按照考夫曼的測算,這家夥現在手裡掌握的資金最少也能有上百萬英鎊,他的蘭格志公司發行了兩萬股股票,除了很少一部分是在開盤以後用比較低的價格進入股票市場,其餘大部分都是在他把股票炒到了一千兩以後才一點一點賣出的,差不多有一半左右是在一千五百兩以上的高位被他抛掉。
而且這個貪得無厭的家夥在看到自己公司的股票價格一直在上漲之後,竟然以重金賄賂的手段買通了股票交易所的滿清官員,默許了他在已經增發了一次的基礎上,又超發了五千股,那個時代的股票市場基本上就是一個野蠻生長的時期,根本沒有什麼完整正規的管理章程和風險控制措施,在這樣的市場環境裡,一個貪得無厭的股票發行商,再加上一個看着别人大把賺錢急得直紅眼的滿清官員,他們之間要是沒發生點什麼才是讓人奇怪的事。

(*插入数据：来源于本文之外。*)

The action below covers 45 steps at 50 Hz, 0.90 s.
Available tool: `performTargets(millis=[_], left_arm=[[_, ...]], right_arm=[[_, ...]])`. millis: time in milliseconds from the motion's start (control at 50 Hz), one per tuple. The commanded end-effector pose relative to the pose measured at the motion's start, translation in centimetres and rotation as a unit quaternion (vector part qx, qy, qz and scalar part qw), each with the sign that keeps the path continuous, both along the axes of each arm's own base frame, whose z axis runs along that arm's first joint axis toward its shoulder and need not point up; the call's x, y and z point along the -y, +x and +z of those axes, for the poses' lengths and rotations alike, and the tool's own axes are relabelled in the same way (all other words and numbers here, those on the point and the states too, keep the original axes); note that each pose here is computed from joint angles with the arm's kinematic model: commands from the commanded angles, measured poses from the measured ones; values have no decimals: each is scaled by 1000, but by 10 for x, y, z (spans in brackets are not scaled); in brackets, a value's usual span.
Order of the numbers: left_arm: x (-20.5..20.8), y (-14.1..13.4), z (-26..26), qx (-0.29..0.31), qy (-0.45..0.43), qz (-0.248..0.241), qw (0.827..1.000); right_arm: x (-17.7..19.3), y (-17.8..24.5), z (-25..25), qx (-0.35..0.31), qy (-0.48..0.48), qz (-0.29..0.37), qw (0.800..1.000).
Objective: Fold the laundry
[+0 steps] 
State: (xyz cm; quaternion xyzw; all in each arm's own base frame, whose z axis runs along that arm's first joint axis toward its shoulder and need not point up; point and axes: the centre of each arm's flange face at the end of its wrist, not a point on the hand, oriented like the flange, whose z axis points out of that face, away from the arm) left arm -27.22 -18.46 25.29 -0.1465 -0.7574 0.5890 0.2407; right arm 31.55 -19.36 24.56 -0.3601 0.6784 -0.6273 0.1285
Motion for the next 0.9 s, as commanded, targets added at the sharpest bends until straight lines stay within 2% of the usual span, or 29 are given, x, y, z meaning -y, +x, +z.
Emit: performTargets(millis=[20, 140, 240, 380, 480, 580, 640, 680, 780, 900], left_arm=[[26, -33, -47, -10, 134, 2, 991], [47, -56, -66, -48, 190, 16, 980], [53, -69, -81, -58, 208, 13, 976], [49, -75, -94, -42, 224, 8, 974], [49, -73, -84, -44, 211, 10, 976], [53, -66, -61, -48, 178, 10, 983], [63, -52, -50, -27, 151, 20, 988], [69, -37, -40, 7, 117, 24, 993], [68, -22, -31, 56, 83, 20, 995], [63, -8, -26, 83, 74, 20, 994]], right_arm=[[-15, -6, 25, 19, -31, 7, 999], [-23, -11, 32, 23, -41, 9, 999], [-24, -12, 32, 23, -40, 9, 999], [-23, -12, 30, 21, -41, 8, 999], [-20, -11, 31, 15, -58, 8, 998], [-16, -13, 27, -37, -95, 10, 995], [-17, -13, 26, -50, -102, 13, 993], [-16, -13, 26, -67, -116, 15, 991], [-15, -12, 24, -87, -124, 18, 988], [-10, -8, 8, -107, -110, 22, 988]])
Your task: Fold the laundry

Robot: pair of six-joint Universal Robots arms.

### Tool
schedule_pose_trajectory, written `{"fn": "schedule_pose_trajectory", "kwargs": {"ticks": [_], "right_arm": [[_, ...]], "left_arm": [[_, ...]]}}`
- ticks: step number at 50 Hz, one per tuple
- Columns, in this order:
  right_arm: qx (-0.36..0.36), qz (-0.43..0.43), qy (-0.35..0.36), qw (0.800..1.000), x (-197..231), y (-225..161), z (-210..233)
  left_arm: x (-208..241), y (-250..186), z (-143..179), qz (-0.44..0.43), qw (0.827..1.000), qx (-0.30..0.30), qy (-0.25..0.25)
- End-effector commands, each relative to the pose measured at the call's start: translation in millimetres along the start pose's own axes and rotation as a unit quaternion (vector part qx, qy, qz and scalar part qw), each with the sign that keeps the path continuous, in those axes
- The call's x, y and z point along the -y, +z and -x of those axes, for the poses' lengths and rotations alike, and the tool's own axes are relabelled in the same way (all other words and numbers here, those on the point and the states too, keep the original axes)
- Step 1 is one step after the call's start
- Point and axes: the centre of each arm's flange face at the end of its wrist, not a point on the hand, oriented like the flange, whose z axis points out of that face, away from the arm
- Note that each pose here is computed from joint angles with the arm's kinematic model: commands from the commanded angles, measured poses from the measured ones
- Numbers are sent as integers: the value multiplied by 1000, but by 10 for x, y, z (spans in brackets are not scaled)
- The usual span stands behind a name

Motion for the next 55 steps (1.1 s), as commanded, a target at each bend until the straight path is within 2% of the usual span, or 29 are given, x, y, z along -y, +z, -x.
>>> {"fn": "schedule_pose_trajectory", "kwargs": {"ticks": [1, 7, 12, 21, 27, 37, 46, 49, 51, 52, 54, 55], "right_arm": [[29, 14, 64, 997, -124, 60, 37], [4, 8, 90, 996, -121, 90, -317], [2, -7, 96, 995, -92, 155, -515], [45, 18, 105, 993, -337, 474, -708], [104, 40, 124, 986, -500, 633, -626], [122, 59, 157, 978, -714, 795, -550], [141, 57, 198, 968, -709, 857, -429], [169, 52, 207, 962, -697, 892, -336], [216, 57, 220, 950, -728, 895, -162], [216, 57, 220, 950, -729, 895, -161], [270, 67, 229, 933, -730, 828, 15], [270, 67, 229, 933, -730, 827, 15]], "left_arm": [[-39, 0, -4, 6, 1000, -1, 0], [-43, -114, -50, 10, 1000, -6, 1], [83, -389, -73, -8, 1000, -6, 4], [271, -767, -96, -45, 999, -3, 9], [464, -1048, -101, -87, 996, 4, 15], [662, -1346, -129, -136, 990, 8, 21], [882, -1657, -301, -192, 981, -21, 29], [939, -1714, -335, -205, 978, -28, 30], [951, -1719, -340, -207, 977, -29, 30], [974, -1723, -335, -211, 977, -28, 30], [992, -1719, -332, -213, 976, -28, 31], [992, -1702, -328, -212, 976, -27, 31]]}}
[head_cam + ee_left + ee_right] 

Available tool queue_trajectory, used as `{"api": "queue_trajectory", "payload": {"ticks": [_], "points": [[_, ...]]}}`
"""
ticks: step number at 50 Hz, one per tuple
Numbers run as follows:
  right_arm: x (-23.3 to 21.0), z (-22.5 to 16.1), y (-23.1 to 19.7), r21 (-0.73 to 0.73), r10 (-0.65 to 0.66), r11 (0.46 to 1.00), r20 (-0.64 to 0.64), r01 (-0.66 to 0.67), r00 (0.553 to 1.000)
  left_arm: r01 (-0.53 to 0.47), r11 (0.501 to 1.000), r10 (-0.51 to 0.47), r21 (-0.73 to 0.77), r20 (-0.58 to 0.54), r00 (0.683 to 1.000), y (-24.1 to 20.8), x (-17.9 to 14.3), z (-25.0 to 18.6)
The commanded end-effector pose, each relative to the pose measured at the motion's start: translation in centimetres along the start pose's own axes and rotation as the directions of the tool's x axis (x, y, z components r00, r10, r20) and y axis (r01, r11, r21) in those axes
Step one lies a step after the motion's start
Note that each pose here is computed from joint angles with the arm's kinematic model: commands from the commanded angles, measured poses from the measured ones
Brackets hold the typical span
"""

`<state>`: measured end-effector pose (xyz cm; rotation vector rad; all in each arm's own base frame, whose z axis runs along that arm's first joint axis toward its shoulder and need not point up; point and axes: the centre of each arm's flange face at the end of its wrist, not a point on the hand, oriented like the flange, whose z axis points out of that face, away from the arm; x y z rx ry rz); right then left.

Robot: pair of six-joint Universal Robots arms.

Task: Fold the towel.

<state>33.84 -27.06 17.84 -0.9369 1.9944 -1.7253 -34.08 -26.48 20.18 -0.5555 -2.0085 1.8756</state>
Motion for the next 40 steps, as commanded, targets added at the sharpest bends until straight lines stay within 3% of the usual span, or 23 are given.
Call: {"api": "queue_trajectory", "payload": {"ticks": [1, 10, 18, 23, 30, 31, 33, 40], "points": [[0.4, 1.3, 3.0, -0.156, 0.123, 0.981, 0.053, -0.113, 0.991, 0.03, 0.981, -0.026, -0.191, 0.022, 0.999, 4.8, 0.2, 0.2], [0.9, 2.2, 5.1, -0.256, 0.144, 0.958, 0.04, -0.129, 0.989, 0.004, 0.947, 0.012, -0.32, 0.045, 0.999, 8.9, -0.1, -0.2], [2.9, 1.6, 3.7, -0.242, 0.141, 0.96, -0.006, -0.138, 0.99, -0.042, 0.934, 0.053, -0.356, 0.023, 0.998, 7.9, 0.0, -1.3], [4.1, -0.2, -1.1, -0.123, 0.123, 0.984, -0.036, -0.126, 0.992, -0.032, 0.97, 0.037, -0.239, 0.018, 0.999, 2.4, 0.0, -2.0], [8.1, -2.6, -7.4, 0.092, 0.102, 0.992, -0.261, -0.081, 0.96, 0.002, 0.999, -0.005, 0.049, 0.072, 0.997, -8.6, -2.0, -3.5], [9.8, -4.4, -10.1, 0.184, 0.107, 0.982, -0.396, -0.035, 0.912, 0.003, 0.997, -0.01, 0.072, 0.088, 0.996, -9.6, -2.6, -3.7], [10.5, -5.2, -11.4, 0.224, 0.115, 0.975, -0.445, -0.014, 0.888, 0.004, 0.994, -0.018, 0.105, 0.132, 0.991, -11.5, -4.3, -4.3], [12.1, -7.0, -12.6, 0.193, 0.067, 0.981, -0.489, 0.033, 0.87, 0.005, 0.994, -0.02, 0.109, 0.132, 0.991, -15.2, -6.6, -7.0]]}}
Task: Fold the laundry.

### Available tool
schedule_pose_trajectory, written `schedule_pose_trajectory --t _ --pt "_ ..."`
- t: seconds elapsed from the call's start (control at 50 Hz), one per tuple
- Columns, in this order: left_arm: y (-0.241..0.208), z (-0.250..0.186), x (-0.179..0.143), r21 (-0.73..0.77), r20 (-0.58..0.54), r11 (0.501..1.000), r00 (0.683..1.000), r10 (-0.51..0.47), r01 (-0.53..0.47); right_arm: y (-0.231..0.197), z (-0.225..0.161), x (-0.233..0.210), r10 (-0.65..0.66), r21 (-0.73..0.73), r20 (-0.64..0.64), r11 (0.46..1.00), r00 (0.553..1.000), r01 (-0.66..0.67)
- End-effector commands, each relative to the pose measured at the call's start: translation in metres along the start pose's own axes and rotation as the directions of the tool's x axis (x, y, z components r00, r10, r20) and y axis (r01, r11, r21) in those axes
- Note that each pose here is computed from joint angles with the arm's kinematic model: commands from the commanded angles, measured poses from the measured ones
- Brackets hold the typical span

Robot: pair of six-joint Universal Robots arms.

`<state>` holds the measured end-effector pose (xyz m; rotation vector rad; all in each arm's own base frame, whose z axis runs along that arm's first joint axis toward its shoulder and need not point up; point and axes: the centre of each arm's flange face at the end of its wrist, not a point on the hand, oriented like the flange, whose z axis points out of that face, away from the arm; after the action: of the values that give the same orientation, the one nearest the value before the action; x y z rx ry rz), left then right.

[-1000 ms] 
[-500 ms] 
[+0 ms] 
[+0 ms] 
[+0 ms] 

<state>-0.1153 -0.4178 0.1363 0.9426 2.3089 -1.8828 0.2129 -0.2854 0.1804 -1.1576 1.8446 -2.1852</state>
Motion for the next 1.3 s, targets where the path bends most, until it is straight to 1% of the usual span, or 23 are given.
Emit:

金明讓馬濤侯波負責前期摸底工作,侯波在哈爾濱那一套手段到了上海就沒戲了,這個時候馬濤想出來一個好辦法,他把附近的小乞丐、黃包車夫、賣香煙瓜子水果的擦皮鞋的甚至撿垃圾的,一切他能找到的人,用了一點小錢錢就給非常完美的組織起來了,每個人每天他隻給了一塊錢——銅元,就讓這些人高高興興的按照他的要求和吩咐,把他指定的那些人每一天的活動範圍路線習慣時間全部記錄下來,連續這樣跟了幾天,一套完整的有規律的報告就出來了,金明已經在上海周邊的貧民窟附近租了兩處獨立而且比較隐秘的小院子,隻要條件成熟就可以開始行動了。
第一個被綁架的倒黴蛋不是蘭格志公司的麥邊,這家夥這幾天一直和自己的兩個騙子夥伴待在他們住的酒店裡晝夜狂歡,他們實際上已經在準備跑路了,巨額資金已經騙到手了,他們自己公司的股票已經開始有下跌的趨勢,除了打打短線,炒一炒新上市的公司的股票弄點零花錢,别的好像也做不了什麼了。不過即使從那些新上市的公司股票上弄不到太多的錢,這些錢對他們這樣在英國一直是窮困潦倒的人來說也還是很有吸引力的,這也是他們為什麼一直遷延至今都舍不得離開的原因。
第一個被綁架的家夥叫安東尼?馬丁,也是一家騙子公司的老闆,他的公司發行的橡膠股票最高價達到了八百三十五兩,問題是這家夥沒有同夥,就是他自己一個人,所以全部利潤都在他自己手裡,把他綁回來就等于是連鍋端了。這家夥是三天前被綁回來的,讓人沒想到的是他還是個抽鴉片的。
那個年代的英國人裡抽鴉片的也不少,這個身子骨都快瘘了,金明他們打了他兩回就暈過去兩次,他們怕把他弄死就不敢再打了,還給他好吃好喝的,就是給他弄了一個特别難受的姿勢不讓他好受,按照金明的說法這在土匪綁票時叫熬鷹,就是讓被綁架的人難受還睡不着覺,連着幾天人就崩了,他就着急讓家裡來贖人了。再加上卓立仁也還沒想好怎麼去銀行取錢,就把他先放着。